[Stored items from a collection]
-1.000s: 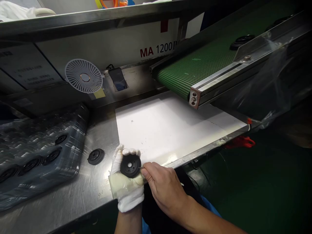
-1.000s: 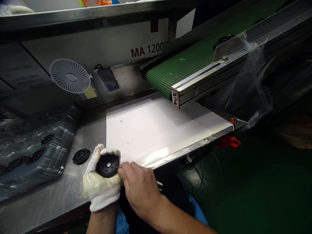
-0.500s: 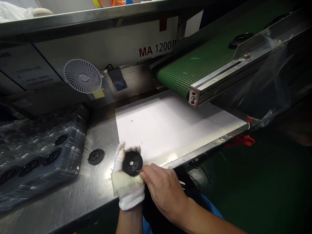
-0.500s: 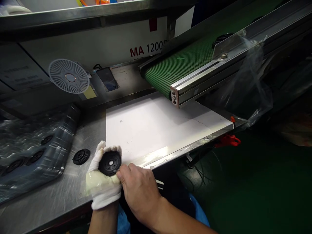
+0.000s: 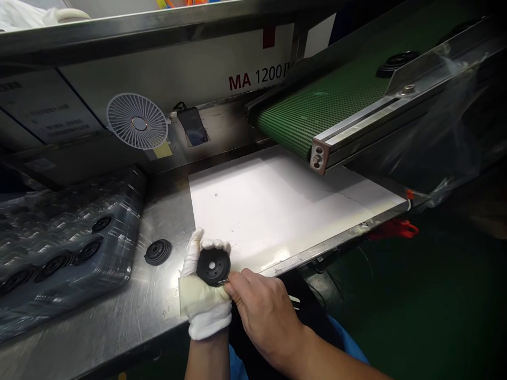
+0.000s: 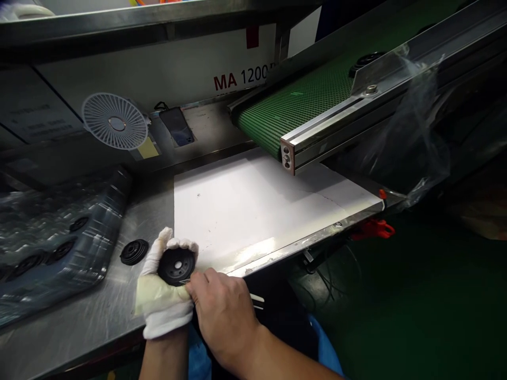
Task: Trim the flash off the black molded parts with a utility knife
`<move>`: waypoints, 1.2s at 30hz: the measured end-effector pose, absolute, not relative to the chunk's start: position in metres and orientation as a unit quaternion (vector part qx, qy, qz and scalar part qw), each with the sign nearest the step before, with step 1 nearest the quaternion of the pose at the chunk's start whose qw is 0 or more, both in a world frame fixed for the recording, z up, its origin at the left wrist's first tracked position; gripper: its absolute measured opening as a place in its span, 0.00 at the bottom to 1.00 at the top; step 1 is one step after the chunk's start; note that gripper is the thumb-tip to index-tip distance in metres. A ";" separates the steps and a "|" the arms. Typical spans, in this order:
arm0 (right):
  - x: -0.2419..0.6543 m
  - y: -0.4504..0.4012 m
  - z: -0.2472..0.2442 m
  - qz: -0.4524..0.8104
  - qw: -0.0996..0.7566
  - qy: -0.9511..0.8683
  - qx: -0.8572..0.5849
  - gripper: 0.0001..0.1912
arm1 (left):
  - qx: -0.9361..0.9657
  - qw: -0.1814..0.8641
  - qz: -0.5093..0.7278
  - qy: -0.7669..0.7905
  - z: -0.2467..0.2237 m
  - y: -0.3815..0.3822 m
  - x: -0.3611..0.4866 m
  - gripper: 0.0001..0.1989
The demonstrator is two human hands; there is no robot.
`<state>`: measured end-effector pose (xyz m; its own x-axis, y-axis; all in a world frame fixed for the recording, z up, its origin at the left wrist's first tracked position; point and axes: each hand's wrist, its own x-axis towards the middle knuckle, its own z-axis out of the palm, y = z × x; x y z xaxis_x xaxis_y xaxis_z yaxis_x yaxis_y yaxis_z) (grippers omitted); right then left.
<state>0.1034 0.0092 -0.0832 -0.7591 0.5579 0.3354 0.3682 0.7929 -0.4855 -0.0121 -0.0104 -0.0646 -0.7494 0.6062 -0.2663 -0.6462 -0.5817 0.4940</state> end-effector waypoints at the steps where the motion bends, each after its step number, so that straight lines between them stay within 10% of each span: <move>1: 0.103 0.008 -0.083 0.200 0.240 -0.917 -0.249 0.12 | -0.032 0.333 0.894 0.298 -0.064 -0.011 -0.011 0.13; 8: 0.107 0.021 -0.080 0.205 0.238 -0.916 -0.249 0.14 | -0.019 0.467 0.833 0.297 -0.055 -0.028 -0.013 0.21; 15: 0.105 0.014 -0.085 0.181 0.235 -0.914 -0.278 0.12 | -0.066 0.413 0.865 0.276 -0.058 -0.011 -0.015 0.05; 25: 0.112 0.022 -0.084 0.190 0.243 -0.916 -0.257 0.14 | -0.008 0.500 0.814 0.294 -0.058 -0.025 -0.012 0.23; 36: 0.106 0.007 -0.090 0.188 0.245 -0.916 -0.258 0.12 | -0.039 0.410 0.865 0.288 -0.068 -0.011 -0.011 0.15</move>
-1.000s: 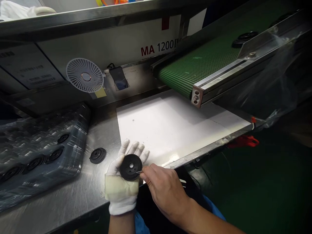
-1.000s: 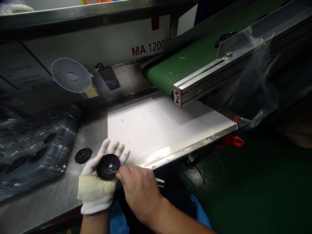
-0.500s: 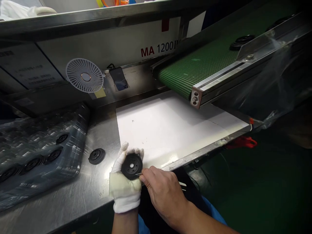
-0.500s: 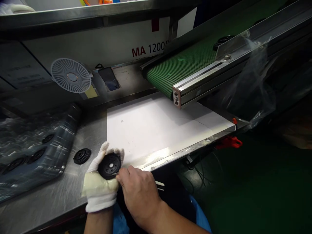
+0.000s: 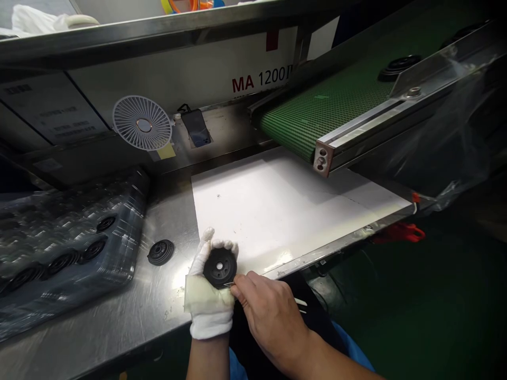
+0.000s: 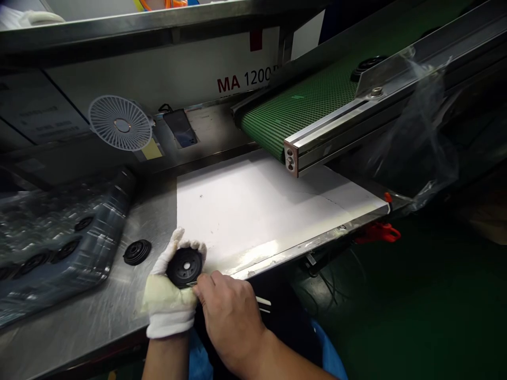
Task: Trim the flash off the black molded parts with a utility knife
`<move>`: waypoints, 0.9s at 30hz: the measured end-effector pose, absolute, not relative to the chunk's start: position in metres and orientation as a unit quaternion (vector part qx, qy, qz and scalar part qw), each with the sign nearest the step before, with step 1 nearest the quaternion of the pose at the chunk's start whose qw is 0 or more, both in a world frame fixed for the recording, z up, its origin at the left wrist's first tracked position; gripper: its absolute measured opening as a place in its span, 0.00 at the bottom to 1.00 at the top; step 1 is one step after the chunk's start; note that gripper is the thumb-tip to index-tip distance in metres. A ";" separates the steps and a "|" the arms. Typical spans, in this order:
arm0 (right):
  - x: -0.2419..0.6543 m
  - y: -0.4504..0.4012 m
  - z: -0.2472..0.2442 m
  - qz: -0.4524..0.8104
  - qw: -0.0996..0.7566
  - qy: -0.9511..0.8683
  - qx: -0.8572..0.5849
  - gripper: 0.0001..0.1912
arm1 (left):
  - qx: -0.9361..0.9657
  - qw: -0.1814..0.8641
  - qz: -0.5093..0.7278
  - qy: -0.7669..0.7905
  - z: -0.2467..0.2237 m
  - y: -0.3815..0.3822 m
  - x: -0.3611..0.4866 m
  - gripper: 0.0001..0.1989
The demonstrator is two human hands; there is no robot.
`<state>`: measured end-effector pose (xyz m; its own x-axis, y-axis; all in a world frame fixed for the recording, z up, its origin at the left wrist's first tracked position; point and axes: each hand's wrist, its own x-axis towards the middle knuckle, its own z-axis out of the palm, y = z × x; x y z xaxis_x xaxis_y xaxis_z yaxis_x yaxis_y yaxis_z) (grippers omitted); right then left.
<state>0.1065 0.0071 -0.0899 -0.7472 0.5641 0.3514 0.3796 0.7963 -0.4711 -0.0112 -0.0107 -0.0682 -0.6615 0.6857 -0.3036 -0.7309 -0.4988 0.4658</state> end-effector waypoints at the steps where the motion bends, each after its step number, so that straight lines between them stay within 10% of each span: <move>1: 0.107 0.009 -0.089 0.193 0.244 -0.916 -0.254 0.13 | -0.030 0.434 0.854 0.285 -0.068 -0.014 -0.012 0.18; 27: 0.110 0.011 -0.091 0.189 0.258 -0.908 -0.270 0.16 | -0.108 0.419 0.870 0.237 -0.065 -0.005 -0.008 0.08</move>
<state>0.1098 0.0108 -0.0906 -0.7210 0.5879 0.3669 0.3927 0.7829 -0.4826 -0.0080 -0.0050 -0.0651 -0.6262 0.6772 -0.3863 -0.7796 -0.5375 0.3216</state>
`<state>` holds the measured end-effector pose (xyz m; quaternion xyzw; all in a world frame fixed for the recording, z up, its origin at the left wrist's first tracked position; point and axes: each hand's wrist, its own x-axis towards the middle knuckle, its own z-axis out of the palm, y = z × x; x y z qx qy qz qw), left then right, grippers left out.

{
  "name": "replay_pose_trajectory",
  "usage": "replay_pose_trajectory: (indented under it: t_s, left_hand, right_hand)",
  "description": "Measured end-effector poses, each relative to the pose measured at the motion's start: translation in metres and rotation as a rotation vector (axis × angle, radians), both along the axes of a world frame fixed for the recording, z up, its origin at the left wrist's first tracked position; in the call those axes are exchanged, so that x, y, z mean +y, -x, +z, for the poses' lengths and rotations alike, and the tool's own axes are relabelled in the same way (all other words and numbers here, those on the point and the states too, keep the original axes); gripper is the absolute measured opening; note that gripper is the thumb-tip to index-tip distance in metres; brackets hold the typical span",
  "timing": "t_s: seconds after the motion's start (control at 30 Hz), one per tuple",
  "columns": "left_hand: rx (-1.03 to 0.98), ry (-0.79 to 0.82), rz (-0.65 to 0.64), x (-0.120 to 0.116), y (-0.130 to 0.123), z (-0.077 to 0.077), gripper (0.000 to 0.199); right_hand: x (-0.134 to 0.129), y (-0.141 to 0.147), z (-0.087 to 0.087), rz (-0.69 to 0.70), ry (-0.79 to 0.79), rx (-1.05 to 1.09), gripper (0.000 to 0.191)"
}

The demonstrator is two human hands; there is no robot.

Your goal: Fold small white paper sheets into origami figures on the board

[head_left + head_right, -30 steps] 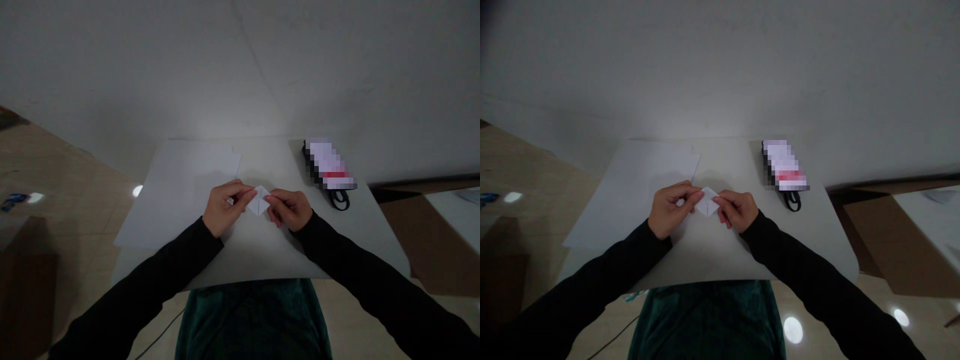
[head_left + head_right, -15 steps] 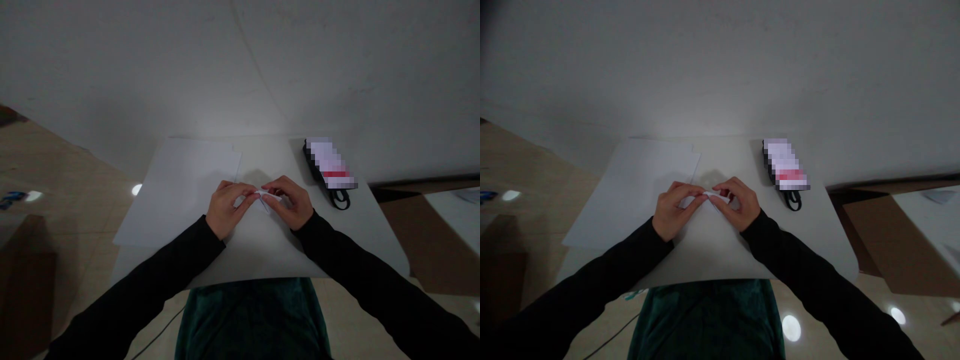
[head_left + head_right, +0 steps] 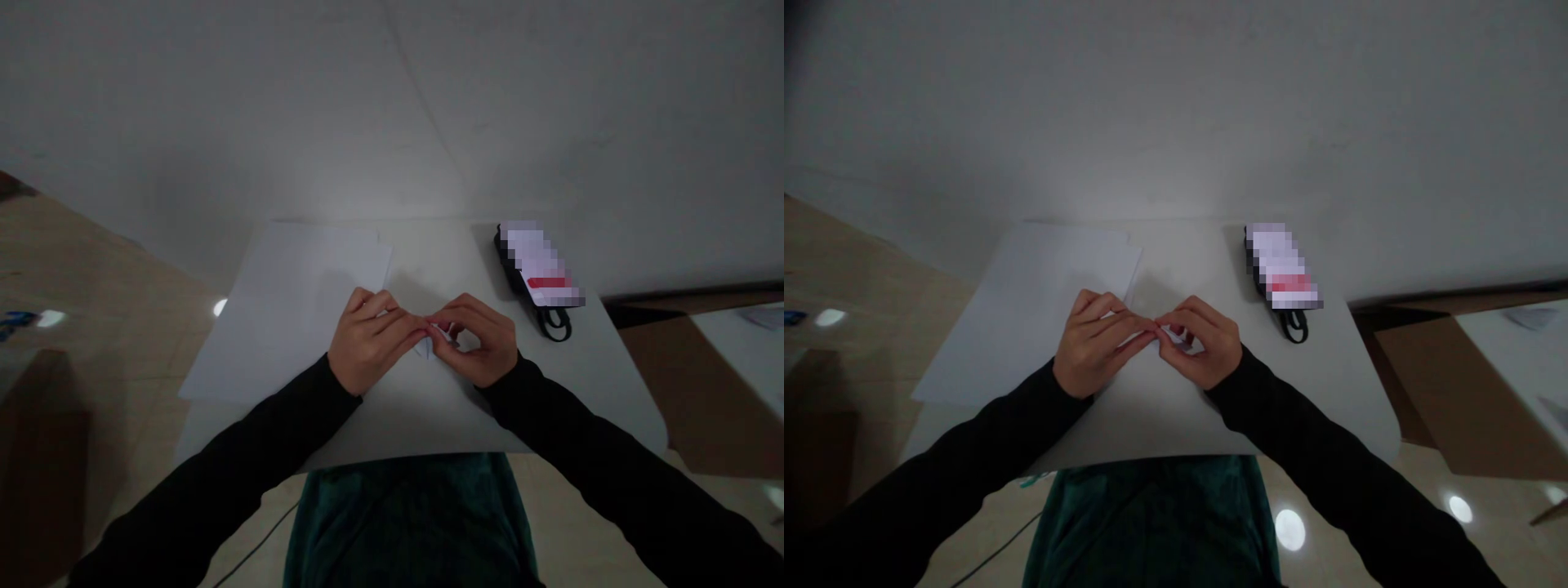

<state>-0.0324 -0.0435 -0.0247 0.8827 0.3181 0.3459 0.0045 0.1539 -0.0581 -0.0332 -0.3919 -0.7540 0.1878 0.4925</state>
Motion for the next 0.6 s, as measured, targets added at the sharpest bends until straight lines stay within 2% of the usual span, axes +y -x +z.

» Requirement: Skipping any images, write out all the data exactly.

» Expected answer:
-1.000s: 
-1.000s: 
-0.500s: 
-0.500s: 
+0.000s: 
+0.000s: 
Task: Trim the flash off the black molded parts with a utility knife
`<move>`: waypoints, 1.2s at 30hz: the measured end-effector pose, absolute, not relative to the chunk's start: position in metres and orientation as a unit quaternion (vector part qx, qy, qz and scalar part qw), each with the sign nearest the step before, with step 1 nearest the quaternion of the pose at the chunk's start whose qw is 0 or more, both in a world frame fixed for the recording, z up, its origin at the left wrist's first tracked position; gripper: its absolute measured opening as a place in its span, 0.00 at the bottom to 1.00 at the top; step 1 is one step after the chunk's start; note that gripper is the thumb-tip to index-tip distance in metres. A ";" separates the steps and a "|" the arms. Typical spans, in this order:
arm0 (right):
  - x: -0.2419..0.6543 m
  - y: -0.4504..0.4012 m
  - z: -0.2472..0.2442 m
  - qz: -0.4524..0.8104
  - qw: -0.0996..0.7566
  - qy: -0.9511..0.8683
  - qx: -0.8572..0.5849
  - gripper: 0.0001..0.1912
arm1 (left):
  - qx: -0.9361..0.9657
  - qw: -0.1814..0.8641
  - qz: -0.5093..0.7278
  - qy: -0.7669..0.7905
  - z: -0.2467..0.2237 m
  - y: -0.3815..0.3822 m
  - x: -0.3611..0.4866 m
  - gripper: 0.0001..0.1989
The demonstrator is two human hands; there is no robot.
`<state>`: measured end-effector pose (xyz m; its own x-axis, y-axis; all in a world frame fixed for the recording, z up, its origin at the left wrist's first tracked position; point and axes: each hand's wrist, its own x-axis towards the middle knuckle, its own z-axis out of the palm, y = z × x; x y z xaxis_x xaxis_y xaxis_z yaxis_x yaxis_y yaxis_z) (grippers omitted); right then left.
<state>0.1034 0.0092 -0.0832 -0.7591 0.5579 0.3354 0.3682 0.7929 -0.4855 -0.0121 -0.0104 -0.0646 -0.7494 0.6062 -0.2663 -0.6462 -0.5817 0.4940</state> end-effector waypoints at the steps where the motion bends, each after its step number, so that straight lines between them stay within 10% of each span: <move>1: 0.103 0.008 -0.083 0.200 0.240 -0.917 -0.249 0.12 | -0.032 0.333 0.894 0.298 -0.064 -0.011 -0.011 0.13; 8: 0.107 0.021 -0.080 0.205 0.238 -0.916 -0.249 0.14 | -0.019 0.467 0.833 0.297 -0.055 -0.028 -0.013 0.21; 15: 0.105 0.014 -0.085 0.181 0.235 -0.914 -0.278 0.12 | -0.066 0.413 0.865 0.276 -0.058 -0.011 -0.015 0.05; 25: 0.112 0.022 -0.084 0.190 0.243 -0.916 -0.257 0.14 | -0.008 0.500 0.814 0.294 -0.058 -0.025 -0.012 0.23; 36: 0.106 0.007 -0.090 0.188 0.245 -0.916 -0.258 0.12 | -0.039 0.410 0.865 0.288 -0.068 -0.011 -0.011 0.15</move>
-1.000s: 
-1.000s: 
-0.500s: 
-0.500s: 
+0.000s: 
+0.000s: 
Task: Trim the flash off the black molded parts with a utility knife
`<move>`: waypoints, 0.9s at 30hz: the measured end-effector pose, absolute, not relative to the chunk's start: position in metres and orientation as a unit quaternion (vector part qx, qy, qz and scalar part qw), each with the sign nearest the step before, with step 1 nearest the quaternion of the pose at the chunk's start whose qw is 0 or more, both in a world frame fixed for the recording, z up, its origin at the left wrist's first tracked position; gripper: its absolute measured opening as a place in its span, 0.00 at the bottom to 1.00 at the top; step 1 is one step after the chunk's start; note that gripper is the thumb-tip to index-tip distance in metres. A ";" separates the steps and a "|" the arms. Typical spans, in this order:
arm0 (right):
  - x: -0.2419..0.6543 m
  - y: -0.4504..0.4012 m
  - z: -0.2472..0.2442 m
  - qz: -0.4524..0.8104
  - qw: -0.0996..0.7566
  - qy: -0.9511..0.8683
  - qx: -0.8572..0.5849
  - gripper: 0.0001..0.1912
arm1 (left):
  - qx: -0.9361..0.9657
  - qw: -0.1814..0.8641
  - qz: -0.5093..0.7278
  - qy: -0.7669..0.7905
  - z: -0.2467..0.2237 m
  - y: -0.3815..0.3822 m
  - x: -0.3611..0.4866 m
  - gripper: 0.0001..0.1989
The demonstrator is two human hands; there is no robot.
`<state>`: measured end-effector pose (xyz m; its own x-axis, y-axis; all in a world frame fixed for the recording, z up, its origin at the left wrist's first tracked position; point and axes: each hand's wrist, its own x-axis towards the middle knuckle, its own z-axis out of the palm, y = z × x; x y z xaxis_x xaxis_y xaxis_z yaxis_x yaxis_y yaxis_z) (grippers omitted); right then left.
<state>0.1065 0.0071 -0.0899 -0.7472 0.5641 0.3514 0.3796 0.7963 -0.4711 -0.0112 -0.0107 -0.0682 -0.6615 0.6857 -0.3036 -0.7309 -0.4988 0.4658</state> end-effector waypoints at the steps where the motion bends, each after its step number, so that straight lines between them stay within 10% of each span: <move>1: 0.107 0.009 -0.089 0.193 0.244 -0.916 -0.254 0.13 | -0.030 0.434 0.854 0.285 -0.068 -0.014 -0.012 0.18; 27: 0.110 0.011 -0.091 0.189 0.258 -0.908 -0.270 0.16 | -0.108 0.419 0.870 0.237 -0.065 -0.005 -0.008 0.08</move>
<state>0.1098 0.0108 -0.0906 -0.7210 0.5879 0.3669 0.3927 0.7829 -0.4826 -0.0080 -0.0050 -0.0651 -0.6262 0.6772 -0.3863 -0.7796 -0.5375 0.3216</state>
`<state>` holds the measured end-effector pose (xyz m; quaternion xyzw; all in a world frame fixed for the recording, z up, its origin at the left wrist's first tracked position; point and axes: each hand's wrist, its own x-axis towards the middle knuckle, its own z-axis out of the palm, y = z × x; x y z qx qy qz qw), left then right, grippers left out.

{
  "name": "replay_pose_trajectory",
  "usage": "replay_pose_trajectory: (indented under it: t_s, left_hand, right_hand)",
  "description": "Measured end-effector poses, each relative to the pose measured at the motion's start: translation in metres and rotation as a rotation vector (axis × angle, radians), both along the axes of a world frame fixed for the recording, z up, its origin at the left wrist's first tracked position; in the call those axes are exchanged, so that x, y, z mean +y, -x, +z, for the poses' lengths and rotations alike, and the tool's own axes are relabelled in the same way (all other words and numbers here, those on the point and the states too, keep the original axes); gripper is the absolute measured opening; note that gripper is the thumb-tip to index-tip distance in metres; brackets hold the typical span",
  "timing": "t_s: seconds after the motion's start (control at 30 Hz), one per tuple",
  "columns": "left_hand: rx (-1.03 to 0.98), ry (-0.79 to 0.82), rz (-0.65 to 0.64), x (-0.120 to 0.116), y (-0.130 to 0.123), z (-0.077 to 0.077), gripper (0.000 to 0.199); right_hand: x (-0.134 to 0.129), y (-0.141 to 0.147), z (-0.087 to 0.087), rz (-0.69 to 0.70), ry (-0.79 to 0.79), rx (-1.05 to 1.09), gripper (0.000 to 0.191)"
}

The demonstrator is two human hands; there is no robot.

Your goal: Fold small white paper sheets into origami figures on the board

[head_left + head_right, -30 steps] 
[head_left + head_right, -15 steps] 
[head_left + head_right, +0 steps] 

<state>-0.0324 -0.0435 -0.0247 0.8827 0.3181 0.3459 0.0045 0.1539 -0.0581 -0.0332 -0.3919 -0.7540 0.1878 0.4925</state>
Motion for the next 0.6 s, as measured, targets added at the sharpest bends until straight lines stay within 2% of the usual span, axes +y -x +z.

The exercise has been fully completed.